FIGS. 2A and 2B are diagrams showing a second embodiment, in which FIG. 2A is a plan view before coating with a spot coat resin, and FIG.

FIGS. 3A and 3B are views showing a third embodiment, in which FIG. 3A is a plan view before coating with a spot coat resin, and FIG.

4A and 4B are diagrams showing a fourth embodiment, in which (a) is a plan view before coating with a spot coat resin, and (b) is an enlarged cross-sectional view along AA after coating with a spot coat resin.

FIGS. 5A and 5B show a fifth embodiment, in which FIG.
FIG. 7B is a cross-sectional view illustrating an example casting mold, and FIG. 8B is a cross-sectional view illustrating a second example casting mold.

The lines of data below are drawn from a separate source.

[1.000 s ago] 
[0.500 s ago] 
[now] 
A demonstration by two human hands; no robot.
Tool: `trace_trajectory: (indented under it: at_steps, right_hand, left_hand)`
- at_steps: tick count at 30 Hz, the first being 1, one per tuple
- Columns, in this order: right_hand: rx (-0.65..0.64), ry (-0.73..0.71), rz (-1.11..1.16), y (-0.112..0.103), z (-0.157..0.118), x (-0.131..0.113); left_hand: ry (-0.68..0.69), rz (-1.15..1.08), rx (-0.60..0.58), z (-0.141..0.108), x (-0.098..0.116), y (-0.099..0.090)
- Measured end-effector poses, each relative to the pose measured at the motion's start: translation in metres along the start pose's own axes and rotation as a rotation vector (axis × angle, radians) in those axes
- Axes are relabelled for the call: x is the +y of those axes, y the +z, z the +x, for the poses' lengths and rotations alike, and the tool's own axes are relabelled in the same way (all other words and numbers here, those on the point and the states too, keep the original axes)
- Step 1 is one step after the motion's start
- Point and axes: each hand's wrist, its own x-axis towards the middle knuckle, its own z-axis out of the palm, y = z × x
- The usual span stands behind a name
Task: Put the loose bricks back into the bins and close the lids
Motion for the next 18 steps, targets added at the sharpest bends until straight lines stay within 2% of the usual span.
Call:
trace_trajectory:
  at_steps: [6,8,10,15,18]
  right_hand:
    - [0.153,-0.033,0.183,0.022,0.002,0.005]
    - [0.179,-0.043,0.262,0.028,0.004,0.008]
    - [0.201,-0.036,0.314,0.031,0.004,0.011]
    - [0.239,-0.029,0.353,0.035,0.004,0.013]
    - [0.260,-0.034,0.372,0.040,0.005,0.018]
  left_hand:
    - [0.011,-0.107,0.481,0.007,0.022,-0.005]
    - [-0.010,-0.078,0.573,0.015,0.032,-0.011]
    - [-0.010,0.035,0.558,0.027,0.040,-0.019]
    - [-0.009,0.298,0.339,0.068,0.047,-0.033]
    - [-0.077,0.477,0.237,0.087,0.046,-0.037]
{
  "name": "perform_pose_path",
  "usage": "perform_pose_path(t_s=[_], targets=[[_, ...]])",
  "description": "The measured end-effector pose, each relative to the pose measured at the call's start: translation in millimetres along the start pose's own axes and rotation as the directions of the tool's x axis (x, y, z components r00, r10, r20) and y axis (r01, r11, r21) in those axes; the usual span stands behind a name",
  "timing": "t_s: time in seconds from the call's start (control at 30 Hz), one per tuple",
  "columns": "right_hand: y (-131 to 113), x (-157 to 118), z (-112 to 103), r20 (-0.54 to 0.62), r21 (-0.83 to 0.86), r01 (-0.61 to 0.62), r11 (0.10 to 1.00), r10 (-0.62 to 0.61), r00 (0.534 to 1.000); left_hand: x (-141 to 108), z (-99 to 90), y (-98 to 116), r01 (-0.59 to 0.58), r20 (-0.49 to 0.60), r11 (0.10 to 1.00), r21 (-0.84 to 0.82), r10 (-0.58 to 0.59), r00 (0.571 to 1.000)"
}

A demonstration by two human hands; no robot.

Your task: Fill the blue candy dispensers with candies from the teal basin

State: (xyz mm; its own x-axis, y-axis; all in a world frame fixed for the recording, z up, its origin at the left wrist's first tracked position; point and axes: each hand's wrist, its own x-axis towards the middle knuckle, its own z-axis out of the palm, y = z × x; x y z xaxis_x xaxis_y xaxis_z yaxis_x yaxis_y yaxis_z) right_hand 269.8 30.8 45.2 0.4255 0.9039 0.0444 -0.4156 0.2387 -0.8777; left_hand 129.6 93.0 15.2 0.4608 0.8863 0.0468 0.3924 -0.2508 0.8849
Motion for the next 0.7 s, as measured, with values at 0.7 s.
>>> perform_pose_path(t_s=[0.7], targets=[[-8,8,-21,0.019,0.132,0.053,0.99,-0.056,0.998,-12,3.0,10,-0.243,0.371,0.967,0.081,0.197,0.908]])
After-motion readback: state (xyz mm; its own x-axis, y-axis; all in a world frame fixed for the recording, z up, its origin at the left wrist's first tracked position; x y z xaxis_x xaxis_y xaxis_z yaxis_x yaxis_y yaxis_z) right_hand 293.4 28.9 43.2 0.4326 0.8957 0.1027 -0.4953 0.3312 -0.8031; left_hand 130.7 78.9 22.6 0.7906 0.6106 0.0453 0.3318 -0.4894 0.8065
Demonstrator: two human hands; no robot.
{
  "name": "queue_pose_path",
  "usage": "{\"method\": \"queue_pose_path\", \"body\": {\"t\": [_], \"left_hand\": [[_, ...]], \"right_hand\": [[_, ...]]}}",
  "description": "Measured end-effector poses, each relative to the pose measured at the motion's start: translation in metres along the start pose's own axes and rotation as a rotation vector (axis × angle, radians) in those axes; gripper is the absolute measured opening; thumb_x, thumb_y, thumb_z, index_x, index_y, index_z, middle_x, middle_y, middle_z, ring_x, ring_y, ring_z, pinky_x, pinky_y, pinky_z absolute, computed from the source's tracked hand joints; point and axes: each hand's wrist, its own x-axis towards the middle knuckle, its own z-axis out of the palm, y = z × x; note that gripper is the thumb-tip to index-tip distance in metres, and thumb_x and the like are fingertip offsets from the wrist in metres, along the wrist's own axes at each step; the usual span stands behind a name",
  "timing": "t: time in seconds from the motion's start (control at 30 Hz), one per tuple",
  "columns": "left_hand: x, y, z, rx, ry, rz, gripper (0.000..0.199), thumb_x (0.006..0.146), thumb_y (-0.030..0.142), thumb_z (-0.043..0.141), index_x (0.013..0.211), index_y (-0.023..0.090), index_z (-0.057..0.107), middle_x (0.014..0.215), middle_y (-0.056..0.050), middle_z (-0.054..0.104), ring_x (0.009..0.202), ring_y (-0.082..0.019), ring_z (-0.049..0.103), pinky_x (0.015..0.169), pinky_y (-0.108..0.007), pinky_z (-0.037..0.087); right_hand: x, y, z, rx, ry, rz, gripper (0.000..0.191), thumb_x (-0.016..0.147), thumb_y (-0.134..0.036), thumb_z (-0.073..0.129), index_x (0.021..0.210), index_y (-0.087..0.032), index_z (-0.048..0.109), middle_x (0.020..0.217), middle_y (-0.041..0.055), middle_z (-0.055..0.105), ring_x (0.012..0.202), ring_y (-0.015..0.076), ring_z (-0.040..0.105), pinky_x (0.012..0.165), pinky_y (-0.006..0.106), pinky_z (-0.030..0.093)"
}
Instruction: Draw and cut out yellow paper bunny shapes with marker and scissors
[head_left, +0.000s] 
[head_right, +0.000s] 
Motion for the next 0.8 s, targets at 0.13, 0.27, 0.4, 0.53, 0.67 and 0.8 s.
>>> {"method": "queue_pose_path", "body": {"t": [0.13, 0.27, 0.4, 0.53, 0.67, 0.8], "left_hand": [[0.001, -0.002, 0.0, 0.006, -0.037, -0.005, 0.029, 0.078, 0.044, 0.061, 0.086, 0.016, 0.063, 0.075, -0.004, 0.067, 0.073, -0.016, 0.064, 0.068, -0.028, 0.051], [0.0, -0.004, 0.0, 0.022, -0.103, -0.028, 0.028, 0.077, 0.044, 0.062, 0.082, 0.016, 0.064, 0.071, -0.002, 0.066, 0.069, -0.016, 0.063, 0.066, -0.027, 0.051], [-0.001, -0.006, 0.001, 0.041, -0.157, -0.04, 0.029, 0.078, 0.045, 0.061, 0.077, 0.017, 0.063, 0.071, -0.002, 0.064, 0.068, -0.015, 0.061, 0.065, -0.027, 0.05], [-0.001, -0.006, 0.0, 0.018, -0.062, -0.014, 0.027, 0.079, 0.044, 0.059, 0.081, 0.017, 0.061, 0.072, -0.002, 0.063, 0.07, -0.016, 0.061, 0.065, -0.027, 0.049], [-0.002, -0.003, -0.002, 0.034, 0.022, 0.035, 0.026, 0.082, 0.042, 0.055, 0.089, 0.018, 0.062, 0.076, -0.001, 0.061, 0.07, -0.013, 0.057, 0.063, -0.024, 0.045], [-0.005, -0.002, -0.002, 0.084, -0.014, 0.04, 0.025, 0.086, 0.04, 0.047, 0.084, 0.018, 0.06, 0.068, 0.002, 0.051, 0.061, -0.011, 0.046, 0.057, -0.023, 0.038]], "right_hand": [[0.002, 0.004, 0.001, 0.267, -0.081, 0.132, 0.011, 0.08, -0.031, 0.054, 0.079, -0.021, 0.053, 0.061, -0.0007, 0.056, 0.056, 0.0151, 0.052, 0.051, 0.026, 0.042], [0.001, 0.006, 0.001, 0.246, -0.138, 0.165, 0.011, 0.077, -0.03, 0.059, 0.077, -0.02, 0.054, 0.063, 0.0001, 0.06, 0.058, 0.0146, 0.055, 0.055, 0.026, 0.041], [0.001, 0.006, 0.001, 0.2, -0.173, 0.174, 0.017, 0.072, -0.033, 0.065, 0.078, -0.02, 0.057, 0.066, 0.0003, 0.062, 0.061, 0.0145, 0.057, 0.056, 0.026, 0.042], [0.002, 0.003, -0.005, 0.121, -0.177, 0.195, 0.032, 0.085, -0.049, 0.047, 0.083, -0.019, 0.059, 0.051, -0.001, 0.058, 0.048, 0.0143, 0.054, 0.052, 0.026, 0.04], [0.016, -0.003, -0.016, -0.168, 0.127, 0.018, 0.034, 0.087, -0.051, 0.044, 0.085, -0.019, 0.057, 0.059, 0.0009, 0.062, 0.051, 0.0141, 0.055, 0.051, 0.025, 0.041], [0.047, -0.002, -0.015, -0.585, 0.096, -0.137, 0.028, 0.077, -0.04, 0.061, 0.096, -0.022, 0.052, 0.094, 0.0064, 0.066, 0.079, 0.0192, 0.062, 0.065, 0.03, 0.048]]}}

6A and 6B are views showing a conventional example, wherein FIG. 6A is a plan view before spot coating resin coating, FIG. 6B is a cross-sectional view after spot coating resin coating, and FIG. 6C is a defect after spot coating resin coating. It is an AA sectional enlarged view of a case.

[Explanation of symbols]

 DESCRIPTION OF SYMBOLS 11 ... Wiring board 12 ... Wiring pattern 13 ... Solder resist 14 ... Semiconductor element 15 ... Metal wire 16 ... Spot coat resin 27 ... Oil 37 ... Wax 47 ...・ Electronic components 48 ・ ・ ・ Fillet 57, 59 ・ ・ ・ Cast mold 591 ・ ・ ・ Cast mold connecting rod

Claims (5)

[Claims] In a resin sealing structure of a semiconductor element in which a semiconductor element is mounted on a wiring board and the semiconductor element is sealed with a resin, a resist for protecting the wiring board is provided around the outside of the semiconductor element. A resin sealing structure for a semiconductor element, wherein the resist is formed of a material repelling the resin. 2. In a resin sealing structure of a semiconductor element in which a semiconductor element is mounted on a wiring board and the semiconductor element is sealed with a resin, a resist for protecting the wiring board around the outside of the semiconductor element is provided. A resin sealing structure for a semiconductor element, wherein an oil formed of a material that repels the resin is applied on the resist in a frame shape. 3. A resin sealing structure for a semiconductor element in which a semiconductor element is mounted on a wiring board and the semiconductor element is sealed with a resin, wherein a resist for protecting the wiring board is provided around the outside of the semiconductor element. A resin sealing structure for a semiconductor element, wherein a wall-shaped solid fat or oil is applied on the resist in a frame shape. 4. A resin sealing structure for a semiconductor element in which a semiconductor element is mounted on a wiring board and the semiconductor element is sealed with a resin, wherein the electronic component adjacent to the semiconductor element is made of a material that repels the resin. A resin sealing structure for a semiconductor element, characterized by being coated with an oil. 5. In a resin sealing structure of a semiconductor element in which a semiconductor element is mounted on a wiring board and the semiconductor element is sealed with a resin, an opening of a casting mold is joined to an outer periphery of the semiconductor element. A resin sealing structure for a semiconductor element, wherein a resin is injected into the casting mold.